Desde el ámbito jurídico, también se reclama la definición de tipos penales que sancionen las conductas delictivas inherentes al mal uso de las tecnologías y que subsanen las carencias regulatorias de la ley procesal penal. Además de más recursos a los cuerpos de seguridad que tienen que investigar y perseguir, con suma celeridad, y con tecnologías avanzadas, a los hackers sin limitar garantías legales ni derechos ciudadanos.

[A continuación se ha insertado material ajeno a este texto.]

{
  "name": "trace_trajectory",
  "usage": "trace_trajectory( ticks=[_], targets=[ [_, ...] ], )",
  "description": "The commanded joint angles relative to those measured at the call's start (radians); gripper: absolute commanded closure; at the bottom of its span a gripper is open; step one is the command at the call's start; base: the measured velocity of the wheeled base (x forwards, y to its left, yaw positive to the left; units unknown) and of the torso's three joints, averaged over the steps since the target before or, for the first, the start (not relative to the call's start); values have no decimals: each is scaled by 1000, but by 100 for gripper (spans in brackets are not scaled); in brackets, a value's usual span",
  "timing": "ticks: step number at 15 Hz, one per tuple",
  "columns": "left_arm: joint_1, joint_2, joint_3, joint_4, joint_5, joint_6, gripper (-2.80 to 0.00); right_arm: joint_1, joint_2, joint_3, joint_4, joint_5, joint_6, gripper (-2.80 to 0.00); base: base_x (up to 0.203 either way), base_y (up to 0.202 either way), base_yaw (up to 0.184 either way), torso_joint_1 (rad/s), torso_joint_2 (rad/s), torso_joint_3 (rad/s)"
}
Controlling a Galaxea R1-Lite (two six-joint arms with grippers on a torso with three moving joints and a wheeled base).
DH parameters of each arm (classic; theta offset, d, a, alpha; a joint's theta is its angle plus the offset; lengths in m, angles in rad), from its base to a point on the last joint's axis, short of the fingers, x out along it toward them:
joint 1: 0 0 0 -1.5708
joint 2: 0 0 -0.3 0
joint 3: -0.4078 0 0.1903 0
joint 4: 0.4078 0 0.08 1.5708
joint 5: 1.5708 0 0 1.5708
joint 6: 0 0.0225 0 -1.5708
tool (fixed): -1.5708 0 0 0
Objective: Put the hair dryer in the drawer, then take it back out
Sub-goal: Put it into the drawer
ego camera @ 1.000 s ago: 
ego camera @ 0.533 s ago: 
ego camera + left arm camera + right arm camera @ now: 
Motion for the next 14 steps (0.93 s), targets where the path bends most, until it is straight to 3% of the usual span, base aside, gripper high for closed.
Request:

En palabras de Axel P. Lehmann, jefe de Riesgo de la aseguradora Zurich, el resultado de esta batalla dependerá del grado de hiper-conectividad con el que se doten los equipos informáticos de control de riesgos y la coordinación entre los distintos organismos de seguridad nacionales. “No se trata de caer en la tentación de poner puertas al campo y reducir la libertad que impera en la Red”, sino de la habilidad que tengan Estados y empresas de “normalizar” los ciberataques con protocolos de actuación rápidos y fulminantes. La consultora Gartner estima que, en 2020, uno de cada cuatro ataques cibernéticos será a través de dispositivos de IoT, lo que exigirá que los gastos del sector privado en este terreno pasen de los 282 millones de dólares en 2015 a más de 547 millones el próximo ejercicio. O que la industria de la ciberseguridad, con sus 80.000 millones de dólares de valor, aúne esfuerzos y establezca sinergias con los 100.000 millones que gestiona su sector convencional para hacer frente a la amenaza digital.